It started with a limp, really. 

Our toddler, a normally rough and tumble little bowling ball, twisted his ankle and didn’t stop limping for weeks. It didn’t make any sense. He was in pain, so we took him to the doctor. The doctor ordered an X-ray, which showed nothing. He kept limping. We took him back to the doctor, this time for an ear infection, and said, oh by the way, he’s still limping. The doctor thought that was odd and sent us to a pediatric orthopedist, who found nothing. Finally, we took him back to the doctor, this time for a fever of 104, and our doctor said to us, is he still limping? We said yes, thinking, isn’t the fever a bigger deal right now? But the brilliant man ordered a blood test. 

Low hemoglobin. 

The immediate unspoken fear was cancer, but I spoke it on the phone to the doctor whose diligence saved our boy, thinking I could face it if I knew what was coming. Yes, it could be cancer, he said, but there are other possibilities. 

We took him to the ER. I drove in a fog of panic forced down under a weird calm I pulled out of somewhere unnatural. But little man couldn’t see me scared, so I needed to not feel scared. We were in the ER for so many more hours than I remember. He got a transfusion, the first of many, right there in the uncomfortable little emergency room bed, my body folded around his little one as if I could protect him from what was already happening inside his bones. We rode together in an ambulance, something I kept trying to refer to as an adventure, to a bigger and better equipped hospital in Chicago and rolled into the room we’d stay in for the next 9 days. There was a Spider-Man decal on the wall outside the room. I tried to make a big deal out of this and say the nurses knew the right room to put him in. 

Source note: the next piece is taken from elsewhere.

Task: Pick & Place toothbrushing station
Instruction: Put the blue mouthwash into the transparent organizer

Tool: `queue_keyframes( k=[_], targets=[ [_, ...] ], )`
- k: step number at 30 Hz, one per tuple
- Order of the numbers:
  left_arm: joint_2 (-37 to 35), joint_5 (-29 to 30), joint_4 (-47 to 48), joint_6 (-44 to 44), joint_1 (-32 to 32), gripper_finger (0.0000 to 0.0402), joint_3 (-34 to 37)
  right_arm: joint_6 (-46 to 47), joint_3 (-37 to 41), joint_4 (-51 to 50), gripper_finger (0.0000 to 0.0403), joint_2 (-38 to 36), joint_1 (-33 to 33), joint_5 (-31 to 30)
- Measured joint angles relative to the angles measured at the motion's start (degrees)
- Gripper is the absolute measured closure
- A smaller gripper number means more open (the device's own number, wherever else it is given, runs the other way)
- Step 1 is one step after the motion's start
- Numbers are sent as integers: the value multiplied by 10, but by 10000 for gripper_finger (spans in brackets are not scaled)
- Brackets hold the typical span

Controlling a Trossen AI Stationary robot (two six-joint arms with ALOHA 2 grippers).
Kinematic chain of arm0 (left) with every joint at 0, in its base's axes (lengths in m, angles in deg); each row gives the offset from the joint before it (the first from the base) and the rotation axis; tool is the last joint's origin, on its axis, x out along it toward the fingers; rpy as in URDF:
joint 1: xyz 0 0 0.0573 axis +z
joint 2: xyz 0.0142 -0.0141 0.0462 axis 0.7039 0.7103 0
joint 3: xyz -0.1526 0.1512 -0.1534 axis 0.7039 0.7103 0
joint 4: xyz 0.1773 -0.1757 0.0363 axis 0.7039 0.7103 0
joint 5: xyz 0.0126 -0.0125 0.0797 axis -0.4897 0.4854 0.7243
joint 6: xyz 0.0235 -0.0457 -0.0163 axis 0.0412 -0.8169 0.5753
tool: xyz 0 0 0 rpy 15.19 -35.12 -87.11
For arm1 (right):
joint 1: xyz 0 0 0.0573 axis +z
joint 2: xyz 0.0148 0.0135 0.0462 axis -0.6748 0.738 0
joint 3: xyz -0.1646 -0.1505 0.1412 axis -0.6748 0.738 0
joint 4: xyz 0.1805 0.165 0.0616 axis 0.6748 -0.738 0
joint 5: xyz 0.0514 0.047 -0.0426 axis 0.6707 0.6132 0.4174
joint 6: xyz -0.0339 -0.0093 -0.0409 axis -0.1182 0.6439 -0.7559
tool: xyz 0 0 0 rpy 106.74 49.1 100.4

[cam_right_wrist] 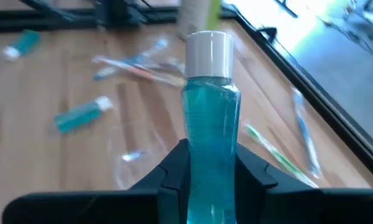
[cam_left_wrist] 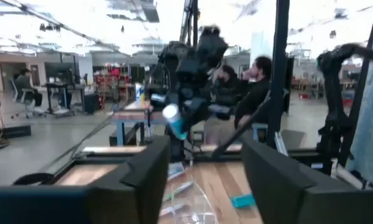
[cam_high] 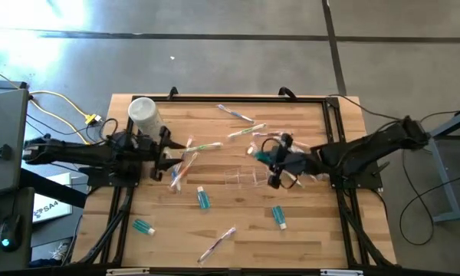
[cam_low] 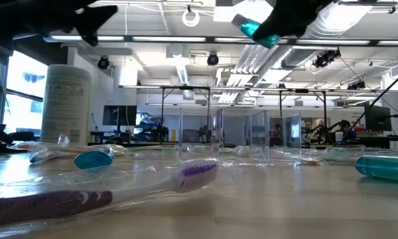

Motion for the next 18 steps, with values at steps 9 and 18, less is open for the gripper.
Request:
queue_keyframes(
  k=[9, 18],
  targets=[
    [296, -24, -71, -7, 0, 149, -169, -70, 0, 93, 333, 53, 19, 0],
    [468, -123, -66, 14, 0, 148, -317, -84, 0, 133, 333, 62, 31, -1]
  ],
)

After he finally went to sleep, I googled the symptoms of leukemia. He had all of them, down to the night sweating. There was no doubt in my mind what the diagnosis would be. An expectation of the worst was easier for me because I didn’t want to be shocked by bad news. We came to understand that his diagnosis, if one has to have cancer (which is another discussion entirely), is the diagnosis one hopes for. It’s treatable, known, and predictable. The steps have been tread and worn by millions of kids who came before him, and in turn, he can help provide some data for kids who come after. 

The time spent in the hospital was tiring but regimented. It went by quickly, and I thought I knew what to expect upon coming home. I was very wrong. From the moment we got home, nothing went as expected. The relief I expected never came. The fear rooted itself and grew, the anger dug in deep and overshadowed the fear, and the steroids threw everything else into disarray. 

Somehow, even with the anxiety and 2-year-old roid rage, we made it through the first month, the phase called Induction. He was declared to be in remission, but he still needs to be in a higher risk category for the next phase because of another type of cell found in too high of a percentage. This treatment will work – is working, but it’s a long road ahead. Time will continue its march, and our choices are to resist fruitlessly or get on board and ride along. Doesn’t seem like much of a choice. Onward!